*Work instruction:*
From the listing below, copy out every line where the word "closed" appears.

************

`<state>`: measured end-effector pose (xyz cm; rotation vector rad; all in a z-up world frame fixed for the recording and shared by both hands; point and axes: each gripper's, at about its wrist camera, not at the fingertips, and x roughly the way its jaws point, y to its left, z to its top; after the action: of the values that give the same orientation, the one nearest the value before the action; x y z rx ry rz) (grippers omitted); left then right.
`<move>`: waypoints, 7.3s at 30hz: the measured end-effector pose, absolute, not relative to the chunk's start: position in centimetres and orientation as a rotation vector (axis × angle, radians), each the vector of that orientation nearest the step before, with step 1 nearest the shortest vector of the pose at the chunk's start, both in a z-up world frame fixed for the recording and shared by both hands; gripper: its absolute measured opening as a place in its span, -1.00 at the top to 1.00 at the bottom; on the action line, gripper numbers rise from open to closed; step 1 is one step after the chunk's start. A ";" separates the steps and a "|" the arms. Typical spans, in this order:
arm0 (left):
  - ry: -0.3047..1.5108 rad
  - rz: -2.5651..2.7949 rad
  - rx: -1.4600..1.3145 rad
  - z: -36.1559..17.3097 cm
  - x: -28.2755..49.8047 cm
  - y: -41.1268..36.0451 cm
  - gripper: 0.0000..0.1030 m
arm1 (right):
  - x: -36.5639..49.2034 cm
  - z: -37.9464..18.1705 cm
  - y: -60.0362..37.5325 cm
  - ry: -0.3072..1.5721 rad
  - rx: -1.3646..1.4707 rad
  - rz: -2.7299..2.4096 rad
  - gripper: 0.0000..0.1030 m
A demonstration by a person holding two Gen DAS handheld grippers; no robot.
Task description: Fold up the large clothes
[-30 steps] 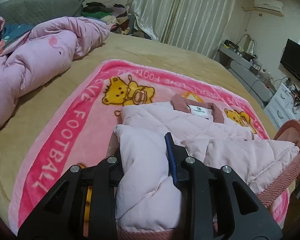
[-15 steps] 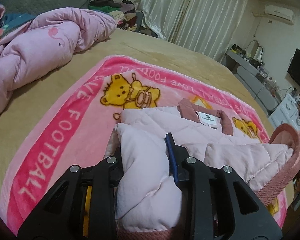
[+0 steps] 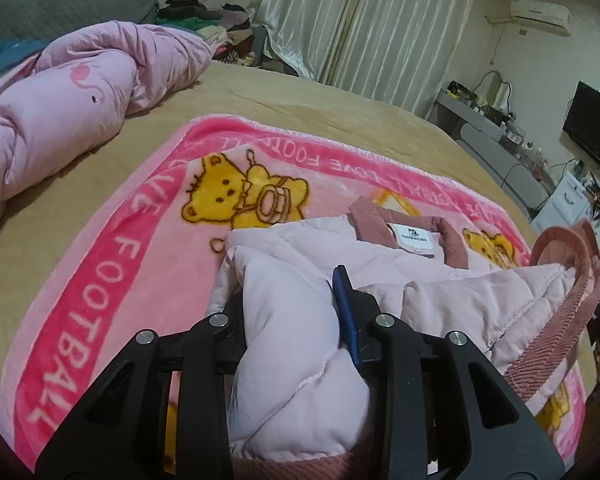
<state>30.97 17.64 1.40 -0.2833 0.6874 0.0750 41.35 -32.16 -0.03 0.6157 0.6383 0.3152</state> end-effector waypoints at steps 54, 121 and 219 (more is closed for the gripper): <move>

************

*Solution for this problem:*
`<move>`: waypoints, 7.3s at 30hz: the measured end-effector pose, absolute, not relative to the chunk's start: position in centimetres and orientation as a rotation vector (axis × angle, radians), each the vector of that orientation nearest the step before, with step 1 nearest the shortest vector of the pose at the chunk's start, both in a z-up world frame fixed for the recording and shared by both hands; gripper: its absolute measured opening as a place in its span, -1.00 at the top to 1.00 at the bottom; on the action line, gripper numbers rise from open to closed; step 1 is one step after the chunk's start. A ";" separates the steps and a "|" the arms. Typical spans, in this order:
<state>30.97 17.64 1.40 -0.2833 0.6874 0.0750 41.35 -32.16 -0.03 0.6157 0.6383 0.3152</state> end-effector waypoints at steps 54, 121 and 219 (more is closed for the gripper): <move>

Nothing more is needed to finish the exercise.